*Activity:* The response must consist of the complete listing below, reproduced without alteration.

*Information supplied:*

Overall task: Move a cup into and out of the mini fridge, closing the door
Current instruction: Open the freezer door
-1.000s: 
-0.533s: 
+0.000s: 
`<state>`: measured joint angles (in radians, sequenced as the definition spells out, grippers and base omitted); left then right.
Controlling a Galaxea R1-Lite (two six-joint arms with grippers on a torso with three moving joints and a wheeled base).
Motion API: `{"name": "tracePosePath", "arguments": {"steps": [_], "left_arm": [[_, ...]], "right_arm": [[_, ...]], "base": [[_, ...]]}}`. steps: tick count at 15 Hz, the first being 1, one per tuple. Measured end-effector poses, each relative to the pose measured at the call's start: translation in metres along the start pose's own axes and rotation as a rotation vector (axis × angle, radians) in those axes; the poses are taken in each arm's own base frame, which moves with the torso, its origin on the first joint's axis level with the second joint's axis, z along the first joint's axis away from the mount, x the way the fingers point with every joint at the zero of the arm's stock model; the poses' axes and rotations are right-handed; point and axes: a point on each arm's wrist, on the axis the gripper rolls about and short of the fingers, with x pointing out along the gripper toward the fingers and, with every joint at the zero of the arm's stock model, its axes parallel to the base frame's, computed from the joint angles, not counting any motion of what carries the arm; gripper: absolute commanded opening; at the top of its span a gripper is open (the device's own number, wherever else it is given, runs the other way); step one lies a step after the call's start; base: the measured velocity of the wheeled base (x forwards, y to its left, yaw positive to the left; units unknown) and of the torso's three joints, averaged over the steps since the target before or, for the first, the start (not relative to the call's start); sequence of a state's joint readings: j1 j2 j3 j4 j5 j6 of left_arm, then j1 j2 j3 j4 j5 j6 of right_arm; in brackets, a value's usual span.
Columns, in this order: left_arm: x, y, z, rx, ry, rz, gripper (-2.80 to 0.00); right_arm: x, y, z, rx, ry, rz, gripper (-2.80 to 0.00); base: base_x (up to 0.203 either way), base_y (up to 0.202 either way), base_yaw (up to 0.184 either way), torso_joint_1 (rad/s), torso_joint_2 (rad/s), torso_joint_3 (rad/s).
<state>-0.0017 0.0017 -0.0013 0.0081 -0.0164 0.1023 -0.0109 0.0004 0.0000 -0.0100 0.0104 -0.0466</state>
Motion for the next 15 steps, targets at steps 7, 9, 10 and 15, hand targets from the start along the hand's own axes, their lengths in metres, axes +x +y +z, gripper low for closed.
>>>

*Output for this task:*
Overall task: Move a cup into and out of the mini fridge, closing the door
Current instruction: Open the freezer door
-1.000s: 
-0.533s: 
+0.000s: 
`<state>`: measured joint angles (in radians, sequenced as the definition spells out, grippers and base omitted); left then right.
Controlling a Galaxea R1-Lite (two six-joint arms with grippers on a torso with three moving joints and a wheeled base).
Motion API: `{"name": "tracePosePath", "arguments": {"steps": [_], "left_arm": [[_, ...]], "right_arm": [[_, ...]], "base": [[_, ...]]}}`. steps: tick count at 15 Hz, the first being 1, one per tuple. Measured end-effector poses, each relative to the pose measured at the call's start: translation in metres along the start pose's own axes and rotation as a rotation vector (axis × angle, radians) in those axes; the poses are taken in each arm's own base frame, which moves with the torso, its origin on the first joint's axis level with the second joint's axis, z along the first joint's axis away from the mount, x the way the fingers point with every joint at the zero of the arm's stock model; the poses' axes and rotations are right-handed; point and axes: a point on each arm's wrist, on the axis the gripper rolls about and short of the fingers, with x pointing out along the gripper toward the fingers and, with every joint at the zero of the arm's stock model, its axes parallel to the base frame's, computed from the joint angles, not counting any motion of what carries the arm; gripper: absolute commanded opening; at the top of its span a gripper is open (the device's own number, wherever else it is given, runs the other way); step one lies a step after the call's start; base: the measured velocity of the wheeled base (x forwards, y to its left, yaw positive to the left; units unknown) and of the torso's three joints, averaged over the steps since the target before or, for the first, the start (not relative to the call's start); sequence of a state's joint readings: j1 j2 j3 j4 j5 j6 of left_arm, then j1 j2 j3 j4 j5 j6 of right_arm; in brackets, a value's usual span.
Columns, in this order: left_arm: x, y, z, rx, ry, rz, gripper (-2.80 to 0.00); right_arm: x, y, z, rx, ry, rz, gripper (-2.80 to 0.00); base: base_x (up to 0.203 either way), base_y (up to 0.202 either way), base_yaw (up to 0.184 either way), torso_joint_1 (rad/s), torso_joint_2 (rad/s), torso_joint_3 (rad/s).
<state>-0.0017 0.0017 -0.0013 0.0081 -0.0164 0.1023 -0.0109 0.0004 0.0000 -0.0100 0.0104 -0.0466</state>
Motion for the next 15 steps, targets at steps 7, 9, 10 and 15, hand targets from the start along the hand's own axes, their lengths in metres, axes +x +y +z, gripper low for closed.
>>>

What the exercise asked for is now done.